New Research Explains Why APOEe4 Impact Varies By Genetic and Racial Ancestry

  • Research in Brief
Published on:
A structural model of the 22k fragment of apolipoprotein E4
The apolipoprotein E (APOE) gene impacts numerous human organs, including the brain, where three prevalent mutations confer differing risk for Alzheimer’s. However, their effects vary by race and genetic ancestry.

What: The APOEe4 allele – a key risk factor for Alzheimer’s – poses a greater risk for Alzheimer’s in people of European descent than in people of African descent. Key differences have been discovered in neighboring portions of DNA that affect gene regulatory function, and these newly identified enhancer regions provide an explanation.

Where: Karen Nuytemans, et al. Identifying Differential Regulatory Control of APOE Ɛ4 On African Versus European Haplotypes as Potential Therapeutic Targets. Alzheimer’s & Dementia, 2021.
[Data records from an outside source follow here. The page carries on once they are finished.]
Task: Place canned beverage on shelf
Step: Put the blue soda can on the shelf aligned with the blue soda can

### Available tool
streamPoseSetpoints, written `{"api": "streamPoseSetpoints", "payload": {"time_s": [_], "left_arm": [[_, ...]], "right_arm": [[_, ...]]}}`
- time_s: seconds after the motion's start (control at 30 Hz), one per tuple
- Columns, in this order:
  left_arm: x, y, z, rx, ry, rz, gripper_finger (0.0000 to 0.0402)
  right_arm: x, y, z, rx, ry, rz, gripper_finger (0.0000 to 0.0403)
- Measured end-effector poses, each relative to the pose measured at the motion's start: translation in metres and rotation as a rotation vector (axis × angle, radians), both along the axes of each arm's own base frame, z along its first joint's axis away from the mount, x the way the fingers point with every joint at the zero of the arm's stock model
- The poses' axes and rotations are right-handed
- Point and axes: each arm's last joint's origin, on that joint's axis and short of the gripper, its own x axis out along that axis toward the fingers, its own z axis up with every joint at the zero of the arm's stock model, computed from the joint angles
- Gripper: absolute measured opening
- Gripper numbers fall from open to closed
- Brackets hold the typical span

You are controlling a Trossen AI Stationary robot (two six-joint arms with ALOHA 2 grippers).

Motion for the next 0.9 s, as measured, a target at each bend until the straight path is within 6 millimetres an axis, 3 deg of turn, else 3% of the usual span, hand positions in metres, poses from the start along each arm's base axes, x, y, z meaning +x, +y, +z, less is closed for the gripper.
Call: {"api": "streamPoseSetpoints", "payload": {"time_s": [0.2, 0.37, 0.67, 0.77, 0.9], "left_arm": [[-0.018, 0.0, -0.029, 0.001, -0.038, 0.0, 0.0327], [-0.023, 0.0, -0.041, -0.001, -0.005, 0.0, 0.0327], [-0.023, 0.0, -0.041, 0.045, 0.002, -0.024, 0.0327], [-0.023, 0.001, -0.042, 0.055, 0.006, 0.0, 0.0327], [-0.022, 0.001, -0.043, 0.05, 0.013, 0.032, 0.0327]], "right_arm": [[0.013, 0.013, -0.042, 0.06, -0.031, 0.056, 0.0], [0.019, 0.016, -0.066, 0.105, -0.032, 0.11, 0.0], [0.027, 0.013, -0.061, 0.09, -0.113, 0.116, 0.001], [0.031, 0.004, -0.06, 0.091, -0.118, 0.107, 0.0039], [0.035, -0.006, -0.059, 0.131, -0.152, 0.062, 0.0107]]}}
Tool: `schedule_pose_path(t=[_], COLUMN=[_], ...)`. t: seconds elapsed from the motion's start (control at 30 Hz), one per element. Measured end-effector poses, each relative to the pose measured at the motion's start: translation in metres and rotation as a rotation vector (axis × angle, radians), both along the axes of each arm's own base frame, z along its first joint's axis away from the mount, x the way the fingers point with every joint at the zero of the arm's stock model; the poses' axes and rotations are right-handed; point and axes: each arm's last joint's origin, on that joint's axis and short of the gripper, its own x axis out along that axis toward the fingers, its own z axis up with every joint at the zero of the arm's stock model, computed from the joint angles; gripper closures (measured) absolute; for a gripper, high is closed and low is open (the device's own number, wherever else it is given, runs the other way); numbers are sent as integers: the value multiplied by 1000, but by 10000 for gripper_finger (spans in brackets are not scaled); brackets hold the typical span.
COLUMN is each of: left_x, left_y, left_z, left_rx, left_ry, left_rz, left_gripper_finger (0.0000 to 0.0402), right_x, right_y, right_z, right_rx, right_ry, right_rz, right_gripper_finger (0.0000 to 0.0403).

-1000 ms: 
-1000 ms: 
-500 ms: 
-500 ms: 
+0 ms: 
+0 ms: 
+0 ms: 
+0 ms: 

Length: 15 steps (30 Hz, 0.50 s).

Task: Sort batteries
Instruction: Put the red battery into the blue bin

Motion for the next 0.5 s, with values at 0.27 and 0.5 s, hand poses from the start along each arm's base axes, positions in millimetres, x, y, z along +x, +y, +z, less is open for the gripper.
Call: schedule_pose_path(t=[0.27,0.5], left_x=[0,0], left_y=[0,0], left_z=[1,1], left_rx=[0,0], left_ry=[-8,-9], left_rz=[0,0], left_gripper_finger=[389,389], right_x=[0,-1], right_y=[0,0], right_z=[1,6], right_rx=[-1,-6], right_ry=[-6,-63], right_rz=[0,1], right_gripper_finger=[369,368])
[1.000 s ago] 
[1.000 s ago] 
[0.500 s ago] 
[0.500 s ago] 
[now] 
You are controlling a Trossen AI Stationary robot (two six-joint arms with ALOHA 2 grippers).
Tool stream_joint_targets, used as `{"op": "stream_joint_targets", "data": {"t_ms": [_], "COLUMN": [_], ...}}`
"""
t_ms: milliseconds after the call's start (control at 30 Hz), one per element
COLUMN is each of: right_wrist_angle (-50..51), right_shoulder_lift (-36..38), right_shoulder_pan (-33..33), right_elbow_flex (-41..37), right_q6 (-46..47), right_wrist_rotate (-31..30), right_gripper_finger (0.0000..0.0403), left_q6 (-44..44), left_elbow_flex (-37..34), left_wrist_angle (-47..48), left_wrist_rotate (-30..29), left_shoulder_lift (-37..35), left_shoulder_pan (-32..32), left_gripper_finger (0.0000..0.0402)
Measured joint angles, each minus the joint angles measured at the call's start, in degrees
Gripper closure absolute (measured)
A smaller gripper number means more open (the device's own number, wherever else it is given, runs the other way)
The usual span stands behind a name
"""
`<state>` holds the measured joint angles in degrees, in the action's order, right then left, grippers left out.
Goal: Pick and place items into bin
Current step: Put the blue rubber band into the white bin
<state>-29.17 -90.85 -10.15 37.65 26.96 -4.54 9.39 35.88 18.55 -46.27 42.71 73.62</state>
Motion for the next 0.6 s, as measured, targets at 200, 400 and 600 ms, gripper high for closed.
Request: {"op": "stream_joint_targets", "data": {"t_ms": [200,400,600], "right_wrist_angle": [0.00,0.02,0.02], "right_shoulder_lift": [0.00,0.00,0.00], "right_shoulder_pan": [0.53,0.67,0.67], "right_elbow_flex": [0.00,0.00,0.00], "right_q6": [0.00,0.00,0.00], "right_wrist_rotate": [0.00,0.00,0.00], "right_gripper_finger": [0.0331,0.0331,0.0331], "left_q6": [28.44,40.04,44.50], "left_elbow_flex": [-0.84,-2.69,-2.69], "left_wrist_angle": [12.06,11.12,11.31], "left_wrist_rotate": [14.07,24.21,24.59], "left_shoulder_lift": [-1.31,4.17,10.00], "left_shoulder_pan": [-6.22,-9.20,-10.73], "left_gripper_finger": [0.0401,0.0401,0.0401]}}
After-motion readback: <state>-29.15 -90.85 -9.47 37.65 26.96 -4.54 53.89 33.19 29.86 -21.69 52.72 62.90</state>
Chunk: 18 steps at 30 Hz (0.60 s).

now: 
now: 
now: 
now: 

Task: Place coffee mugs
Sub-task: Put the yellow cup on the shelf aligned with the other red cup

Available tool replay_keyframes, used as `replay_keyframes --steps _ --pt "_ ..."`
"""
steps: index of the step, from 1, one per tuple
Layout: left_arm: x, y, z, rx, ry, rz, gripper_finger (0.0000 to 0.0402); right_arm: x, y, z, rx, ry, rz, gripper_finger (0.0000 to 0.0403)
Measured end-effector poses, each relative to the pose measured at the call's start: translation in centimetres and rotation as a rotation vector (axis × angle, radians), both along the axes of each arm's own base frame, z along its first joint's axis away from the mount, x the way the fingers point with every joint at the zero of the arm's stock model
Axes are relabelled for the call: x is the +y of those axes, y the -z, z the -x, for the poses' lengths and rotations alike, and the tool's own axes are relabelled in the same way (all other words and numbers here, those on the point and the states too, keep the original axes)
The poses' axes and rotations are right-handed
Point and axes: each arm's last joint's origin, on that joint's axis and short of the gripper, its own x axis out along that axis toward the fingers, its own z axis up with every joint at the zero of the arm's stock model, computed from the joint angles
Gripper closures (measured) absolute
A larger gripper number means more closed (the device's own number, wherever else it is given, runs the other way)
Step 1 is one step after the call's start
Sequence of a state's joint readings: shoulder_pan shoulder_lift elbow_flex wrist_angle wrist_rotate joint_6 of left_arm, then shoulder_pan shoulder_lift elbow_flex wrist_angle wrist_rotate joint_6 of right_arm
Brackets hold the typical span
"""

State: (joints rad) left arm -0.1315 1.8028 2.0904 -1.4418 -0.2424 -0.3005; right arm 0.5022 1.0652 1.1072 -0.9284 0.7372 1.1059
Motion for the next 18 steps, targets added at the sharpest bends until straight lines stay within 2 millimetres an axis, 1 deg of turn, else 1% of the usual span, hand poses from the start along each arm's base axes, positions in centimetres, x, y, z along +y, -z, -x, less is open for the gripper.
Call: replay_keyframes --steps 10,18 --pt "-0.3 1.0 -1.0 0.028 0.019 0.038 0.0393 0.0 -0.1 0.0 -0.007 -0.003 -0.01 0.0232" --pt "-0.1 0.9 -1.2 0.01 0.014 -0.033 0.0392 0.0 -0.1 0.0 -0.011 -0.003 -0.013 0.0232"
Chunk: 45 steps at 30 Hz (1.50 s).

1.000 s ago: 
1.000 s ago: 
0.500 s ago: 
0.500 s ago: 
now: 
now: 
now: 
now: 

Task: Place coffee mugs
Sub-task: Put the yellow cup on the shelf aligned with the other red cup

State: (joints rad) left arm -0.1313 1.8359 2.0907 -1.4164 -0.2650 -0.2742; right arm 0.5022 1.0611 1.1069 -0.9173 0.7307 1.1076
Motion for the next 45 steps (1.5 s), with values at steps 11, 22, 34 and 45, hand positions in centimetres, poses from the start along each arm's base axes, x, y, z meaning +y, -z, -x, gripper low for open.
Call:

Brightfocus Connection: This project was supported by a BrightFocus grant to senior author Jeffrey M. Vance, MD, PhD, a neurologist and professor at the University of Miami Miller School of Medicine, along with co-principal investigators Margaret Pericak-Vance, PhD, Gary Beecham, PhD, and Anthony Griswold, PhD.

Why It Is Important: It has long been known that individuals who have one or two copies of a variation of the apolipoprotein E (APOE) gene known as the APOE epsilon 4 (APOEe4) allele have an increased risk of developing Alzheimer’s disease (AD) as well as earlier AD onset. However, these fundings do not apply to all populations. APOEe4 is thought to contribute almost 40 percent of the genetic risk of AD in European populations, but in individuals with African ancestry, having the APOEe4 reduces the risk of developing AD.

Because the structure and function of APOEe4 protein are similar among different populations, other genetic factors must be playing a role. Previous findings showed that Europeans have higher levels of APOEe4 gene expression in their brains when compared to African Americans. "Higher expression” means higher levels of gene activity, as well as RNA and protein released in association with having the APOEe4 allele. The exact reasons for this are still unknown, as most genetic sequencing studies for APOEe4 were carried out in carriers of European ancestries.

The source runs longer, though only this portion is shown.